After placing a magnet below the centrifuge tube to destabilize the nanoparticles, aspirate the supernatant and wash the particles with 1.5 milliliters of 1 millimolar hepes buffer. Then, add 5 milligrams of neridronate and vortex the mixture for two hours. Separate the nanoparticles with a magnet and wash with 1 millimolar hepes buffer.

Finally, disperse the neridronate nanoparticles in 2 milliliters of 1 millimolar hepes buffer. To check the hydrodynamic size and zeta potential, add 0.7 milliliters of the neridronate nanoparticles to a disposable folded capillary cell and place it in the zetsizer for analysis. All nanoparticles presented small hydrodynamic size in a very narrow size distribution.

The particles present excellent crystallinity as shown in the TEM images. Additionally, the same results for hydrodynamic size and distribution were obtained after four repetitions of the synthesis, demonstrating one of the most important aspects of the microwave approach, its reproducability. The calcium ion binding properties due to bisphosphonates present in the neridronate nanoparticles were checked by relaxometry and demonstrated that T2 relaxation time increments linearly with the calcium ion amount and incubation time due to the formation of nanoparticle clusters whereas nanoparticles without calcium ion remained stable.

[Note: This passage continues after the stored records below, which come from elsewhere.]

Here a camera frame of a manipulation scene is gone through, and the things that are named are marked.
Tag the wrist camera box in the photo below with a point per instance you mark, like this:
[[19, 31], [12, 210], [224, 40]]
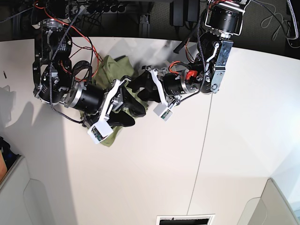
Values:
[[99, 131], [163, 111]]

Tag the green t-shirt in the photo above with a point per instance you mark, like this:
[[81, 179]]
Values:
[[109, 76]]

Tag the aluminium table leg post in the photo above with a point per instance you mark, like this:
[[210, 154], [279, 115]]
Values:
[[144, 26]]

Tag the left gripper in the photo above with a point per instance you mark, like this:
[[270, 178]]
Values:
[[165, 87]]

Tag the white power strip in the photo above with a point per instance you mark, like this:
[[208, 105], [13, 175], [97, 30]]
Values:
[[77, 10]]

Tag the white vent frame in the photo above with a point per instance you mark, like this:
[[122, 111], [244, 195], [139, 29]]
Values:
[[186, 220]]

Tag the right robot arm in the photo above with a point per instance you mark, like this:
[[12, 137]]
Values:
[[54, 74]]

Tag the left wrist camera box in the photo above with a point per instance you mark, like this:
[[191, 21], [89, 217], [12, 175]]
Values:
[[163, 111]]

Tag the black power adapter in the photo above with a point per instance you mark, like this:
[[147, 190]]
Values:
[[176, 13]]

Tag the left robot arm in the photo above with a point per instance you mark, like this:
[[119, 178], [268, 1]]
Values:
[[204, 72]]

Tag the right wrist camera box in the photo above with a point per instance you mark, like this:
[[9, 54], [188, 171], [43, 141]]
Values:
[[99, 131]]

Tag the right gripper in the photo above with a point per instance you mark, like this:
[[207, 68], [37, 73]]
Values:
[[89, 99]]

In vivo MRI experiments were performed in 48-week old apoe knockout mice and at one hour post injection, the signal from the plaque was hypointense in comparison to the basal images. Additionally, the plaque to muscle ratio was significantly different between the basal and one hour post injection images. The signal in the liver was also monitored after injection of the neridronate nanoparticles which were completely cleared from circulation after 20 minutes, confirming the selective accumulation of these nanoparticles towards atherosclerotic plaque.

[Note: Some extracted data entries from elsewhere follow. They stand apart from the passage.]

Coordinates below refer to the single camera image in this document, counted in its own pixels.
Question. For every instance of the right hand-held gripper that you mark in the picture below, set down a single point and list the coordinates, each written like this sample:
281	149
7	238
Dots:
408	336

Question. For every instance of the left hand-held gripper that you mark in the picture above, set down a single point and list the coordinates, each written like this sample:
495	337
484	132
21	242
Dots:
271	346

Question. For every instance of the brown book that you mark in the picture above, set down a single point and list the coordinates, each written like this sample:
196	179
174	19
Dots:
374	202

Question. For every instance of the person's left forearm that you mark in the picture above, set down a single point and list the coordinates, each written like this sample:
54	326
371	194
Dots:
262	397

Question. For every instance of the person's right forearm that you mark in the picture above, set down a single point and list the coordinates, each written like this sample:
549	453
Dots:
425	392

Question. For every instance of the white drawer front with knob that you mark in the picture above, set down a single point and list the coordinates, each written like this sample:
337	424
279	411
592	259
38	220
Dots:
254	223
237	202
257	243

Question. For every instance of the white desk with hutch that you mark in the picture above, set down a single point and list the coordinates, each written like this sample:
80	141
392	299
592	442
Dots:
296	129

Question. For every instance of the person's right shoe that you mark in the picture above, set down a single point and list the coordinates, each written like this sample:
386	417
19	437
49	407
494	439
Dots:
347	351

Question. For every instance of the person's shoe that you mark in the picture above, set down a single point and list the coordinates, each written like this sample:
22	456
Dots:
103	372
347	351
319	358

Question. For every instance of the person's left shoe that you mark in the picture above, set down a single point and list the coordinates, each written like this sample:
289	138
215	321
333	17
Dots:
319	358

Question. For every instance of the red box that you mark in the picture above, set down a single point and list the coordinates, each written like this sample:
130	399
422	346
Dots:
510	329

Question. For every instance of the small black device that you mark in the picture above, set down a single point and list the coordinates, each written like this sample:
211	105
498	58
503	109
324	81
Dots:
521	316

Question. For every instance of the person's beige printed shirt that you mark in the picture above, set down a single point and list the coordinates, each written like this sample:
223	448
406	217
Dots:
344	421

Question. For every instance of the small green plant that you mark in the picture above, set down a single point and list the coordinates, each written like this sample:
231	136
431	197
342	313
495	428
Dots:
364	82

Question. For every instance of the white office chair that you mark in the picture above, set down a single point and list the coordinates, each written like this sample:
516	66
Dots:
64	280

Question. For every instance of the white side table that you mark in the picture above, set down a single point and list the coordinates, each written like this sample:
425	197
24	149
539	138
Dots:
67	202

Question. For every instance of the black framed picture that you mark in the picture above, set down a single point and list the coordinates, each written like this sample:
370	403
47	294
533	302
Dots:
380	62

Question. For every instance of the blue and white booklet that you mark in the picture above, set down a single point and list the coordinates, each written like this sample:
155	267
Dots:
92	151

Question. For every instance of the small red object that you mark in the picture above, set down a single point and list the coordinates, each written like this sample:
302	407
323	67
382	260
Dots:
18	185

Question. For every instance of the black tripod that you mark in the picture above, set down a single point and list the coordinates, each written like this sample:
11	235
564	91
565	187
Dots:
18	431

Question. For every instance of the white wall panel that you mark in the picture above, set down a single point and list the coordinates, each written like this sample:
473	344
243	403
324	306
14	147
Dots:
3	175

Ex vivo imaging and histology were performed and imaging of aortas, with and without nanoparticles, showed differences in the signal intensity in agreement with the in vivo experiments. Once mastered, the microwave technology allows for the synthesis characterization and plaque detection in a total time of 3 hours if properly performed. Another advantage of this method is that, with a small modification other imaging techniques, like thermography can be performed, in order to answer additional questions like quantification of atherosclerosis.

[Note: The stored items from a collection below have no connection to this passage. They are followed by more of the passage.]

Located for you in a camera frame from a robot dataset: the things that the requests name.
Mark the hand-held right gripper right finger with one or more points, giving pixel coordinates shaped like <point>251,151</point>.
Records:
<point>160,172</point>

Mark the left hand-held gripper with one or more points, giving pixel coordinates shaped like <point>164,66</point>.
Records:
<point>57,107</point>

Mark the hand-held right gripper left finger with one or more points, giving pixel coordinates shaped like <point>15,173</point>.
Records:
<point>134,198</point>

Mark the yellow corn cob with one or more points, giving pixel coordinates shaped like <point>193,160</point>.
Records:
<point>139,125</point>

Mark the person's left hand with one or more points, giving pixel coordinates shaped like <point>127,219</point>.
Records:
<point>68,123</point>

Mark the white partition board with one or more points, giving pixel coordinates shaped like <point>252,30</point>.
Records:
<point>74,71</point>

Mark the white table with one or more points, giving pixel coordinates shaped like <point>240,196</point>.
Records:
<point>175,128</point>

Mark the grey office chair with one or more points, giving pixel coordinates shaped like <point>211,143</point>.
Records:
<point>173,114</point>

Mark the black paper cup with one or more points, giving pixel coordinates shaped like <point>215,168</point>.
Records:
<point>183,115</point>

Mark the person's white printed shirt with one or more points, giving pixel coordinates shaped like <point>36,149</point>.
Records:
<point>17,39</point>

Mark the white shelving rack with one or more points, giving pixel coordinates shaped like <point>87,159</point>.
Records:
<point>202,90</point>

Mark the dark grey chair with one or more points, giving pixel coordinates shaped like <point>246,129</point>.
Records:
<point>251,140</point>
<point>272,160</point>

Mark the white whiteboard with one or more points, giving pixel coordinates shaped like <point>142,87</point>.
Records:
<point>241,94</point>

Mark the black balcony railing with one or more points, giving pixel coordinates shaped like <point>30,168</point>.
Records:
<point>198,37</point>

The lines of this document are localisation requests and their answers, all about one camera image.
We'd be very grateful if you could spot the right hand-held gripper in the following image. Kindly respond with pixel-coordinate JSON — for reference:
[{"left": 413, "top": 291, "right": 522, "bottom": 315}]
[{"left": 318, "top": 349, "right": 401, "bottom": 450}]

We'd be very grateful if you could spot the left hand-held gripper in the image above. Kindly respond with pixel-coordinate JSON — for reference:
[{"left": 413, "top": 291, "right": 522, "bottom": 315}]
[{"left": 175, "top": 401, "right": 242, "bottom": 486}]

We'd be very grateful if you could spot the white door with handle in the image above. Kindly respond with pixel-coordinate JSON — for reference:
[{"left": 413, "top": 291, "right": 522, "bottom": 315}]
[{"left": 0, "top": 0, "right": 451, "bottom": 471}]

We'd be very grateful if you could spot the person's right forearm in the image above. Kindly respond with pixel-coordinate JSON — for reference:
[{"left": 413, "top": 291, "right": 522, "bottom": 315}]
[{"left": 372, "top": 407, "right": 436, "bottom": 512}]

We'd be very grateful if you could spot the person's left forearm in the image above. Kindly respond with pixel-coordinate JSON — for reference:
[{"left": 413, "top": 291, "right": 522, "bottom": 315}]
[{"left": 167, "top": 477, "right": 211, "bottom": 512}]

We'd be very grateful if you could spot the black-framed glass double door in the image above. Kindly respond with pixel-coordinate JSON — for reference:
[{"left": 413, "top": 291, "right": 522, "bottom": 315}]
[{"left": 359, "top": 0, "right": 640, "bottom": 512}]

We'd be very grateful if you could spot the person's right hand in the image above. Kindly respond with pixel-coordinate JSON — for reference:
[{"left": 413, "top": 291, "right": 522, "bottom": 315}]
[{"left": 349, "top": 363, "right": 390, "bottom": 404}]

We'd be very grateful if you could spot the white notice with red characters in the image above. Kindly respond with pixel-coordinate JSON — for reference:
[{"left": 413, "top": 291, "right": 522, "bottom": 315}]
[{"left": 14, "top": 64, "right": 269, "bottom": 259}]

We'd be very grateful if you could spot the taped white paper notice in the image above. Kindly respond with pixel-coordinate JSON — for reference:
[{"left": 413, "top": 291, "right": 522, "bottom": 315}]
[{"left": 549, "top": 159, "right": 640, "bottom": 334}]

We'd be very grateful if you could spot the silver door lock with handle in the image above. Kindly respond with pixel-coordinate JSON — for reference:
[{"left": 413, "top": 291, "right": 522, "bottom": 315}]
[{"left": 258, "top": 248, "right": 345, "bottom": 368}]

After its development, this technique paved the way for researchers in the field of cardiovascular imaging to explore the early diagnosis of atherosclerosis with an experimental setup that can be easily adapted to clinical needs. After watching this video, you should have a good understanding of how to produce hydrophilic iron oxide nanoparticles with microwave and its application in cardiovascular imaging. Don’t forget that working with microwave ovens can be hazardous depending on the oven used, and precautions such as pressure control of the cistern should always be taken while performing this procedure.